O aquecimento global não é fonte de preocupação apenas entre os climatologistas e especialistas em meio ambiente. Nas últimas semanas, cientistas da área de saúde pública também se revelaram pessimistas com o tema. “Os riscos à saúde causados pelas mudanças climáticas podem superar as ameaças à vida impostas por qualquer doença. A pandemia de Covid-19 vai acabar, mas não há vacina contra a crise climática”, declarou recentemente o biólogo Tedros Adhanom Ghebreyesus, diretor-geral da Organização Mundial da Saúde (OMS). À parte o exagero retórico do comandante da OMS, os impactos das temperaturas extremas sobre o organismo humano impressionam. De acordo com o primeiro grande estudo associando mortes às mudanças climáticas, cerca de 5 milhões de pessoas morrem em decorrência de oscilações de temperatura intensa a cada ano. Isso é quase 10% do total de óbitos registrados anualmente entre 2000 e 2019.
Realizado por pesquisadores da Universidade Monash, na Áustria, e da Universidade Shandong, na China, o levantamento foi publicado em julho na revista científica The Lancet Planetary Health. Cerca de 2,6 milhões de óbitos ocorrem na Ásia (1 milhão na China), 1,2 milhão na África e 835 000 na Europa. Os índices foram apurados após a análise de dados de 43 países de todos os continentes. A investigação revelou ainda que dezessete enfermidades podem ter origem ou ser agravadas por causa das variações de temperatura, o que inclui doenças cardiovasculares, alergias, diabetes e complicações pulmonares. A perspectiva é que a elevação de temperatura decorrente do aquecimento global passe a ser determinante para a perda de vidas.
Em situações de stress por calor, o corpo humano reage redistribuindo a circulação sanguínea em direção à pele. Com isso, o calor dos músculos é transferido para a superfície corporal na forma de suor. Esse processo provoca vasodilatação, causando queda abrupta e intensa de pressão arterial. Além disso, exige que o coração bombeie sangue rapidamente, o que aumenta a demanda por oxigênio pelas células cardíacas. Em indivíduos com patologias no coração, há risco de a demanda de oxigênio requerida pelas células não ser suprida adequadamente. “Se a situação se prolonga por muito tempo, ocorre o chamado stress térmico”, explica Sandra Hacon, pesquisadora da Escola Nacional de Saúde Pública da Fundação Oswaldo Cruz (Fiocruz). Entre os eventos prováveis que podem resultar da sobrecarga estão infarto e, em última instância, colapso cardíaco e morte.

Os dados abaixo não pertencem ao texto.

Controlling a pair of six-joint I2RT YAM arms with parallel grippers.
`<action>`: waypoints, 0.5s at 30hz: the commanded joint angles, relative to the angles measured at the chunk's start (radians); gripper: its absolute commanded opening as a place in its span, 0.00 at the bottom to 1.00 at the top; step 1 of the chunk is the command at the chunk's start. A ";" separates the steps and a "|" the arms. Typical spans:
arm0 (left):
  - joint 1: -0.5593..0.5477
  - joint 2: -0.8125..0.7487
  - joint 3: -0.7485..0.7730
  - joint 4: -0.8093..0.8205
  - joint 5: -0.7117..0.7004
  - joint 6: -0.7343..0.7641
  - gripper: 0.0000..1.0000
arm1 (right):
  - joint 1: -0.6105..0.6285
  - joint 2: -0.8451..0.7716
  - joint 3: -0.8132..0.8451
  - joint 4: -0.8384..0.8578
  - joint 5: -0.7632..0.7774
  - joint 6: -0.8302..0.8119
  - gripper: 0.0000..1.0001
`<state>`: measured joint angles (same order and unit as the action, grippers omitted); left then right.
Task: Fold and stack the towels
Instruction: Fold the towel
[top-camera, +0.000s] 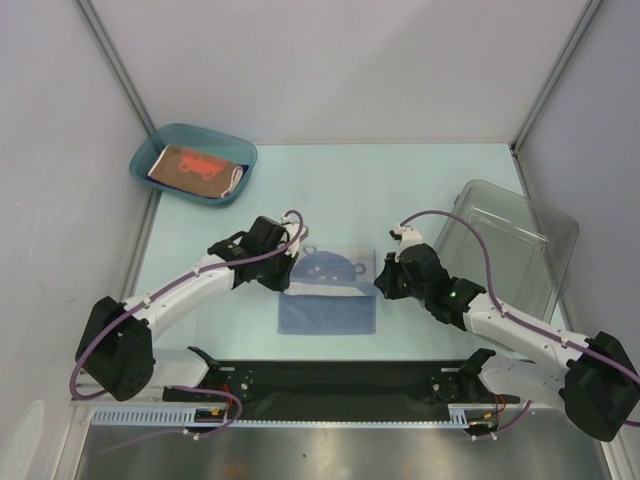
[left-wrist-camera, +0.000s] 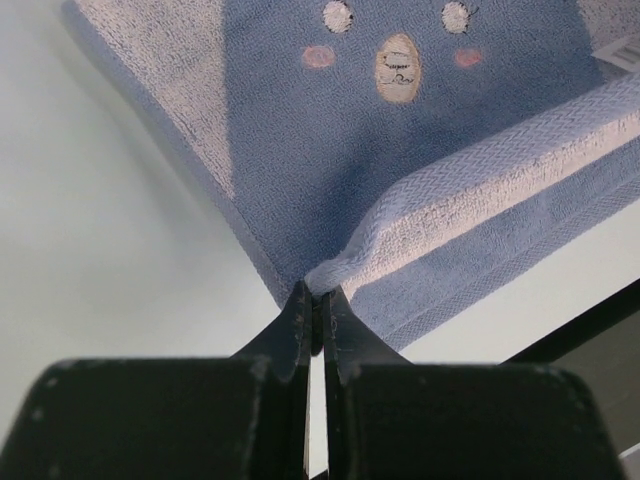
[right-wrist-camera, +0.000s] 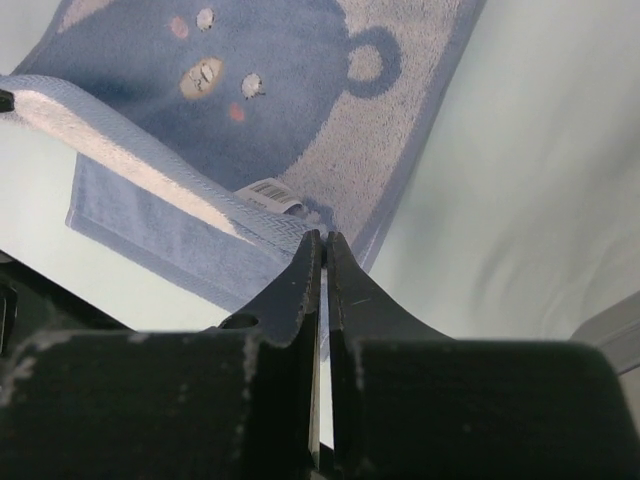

Além do impacto direto sobre o organismo, o desequilíbrio climático contribui para o aumento de doenças transmitidas por vetores, como dengue e malária (mosquitos Aedes aegypti e Anopheles, respectivamente). “Essas implicações são extremamente graves”, alerta Jean Ometto, pesquisador do Instituto Nacional de Pesquisas Espaciais. A ascensão das mudanças climáticas à condição de urgência levou a um movimento inédito na tentativa de chamar a atenção para o assunto às vésperas da COP26. No dia 8 de setembro, 253 publicações científicas, entre elas The Lancet, The New England Journal of Medicine e The British Medical Journal, veicularam um mesmo editorial conclamando líderes globais a agir rápida e efetivamente contra o aquecimento global. “A maior ameaça é o fracasso contínuo dos líderes mundiais em manter o aumento da temperatura global abaixo de 1,5 grau centígrado”, escreveram cientistas de dezenove países, entre eles o Brasil. Um sinal claro de que há risco e ele não é pouco.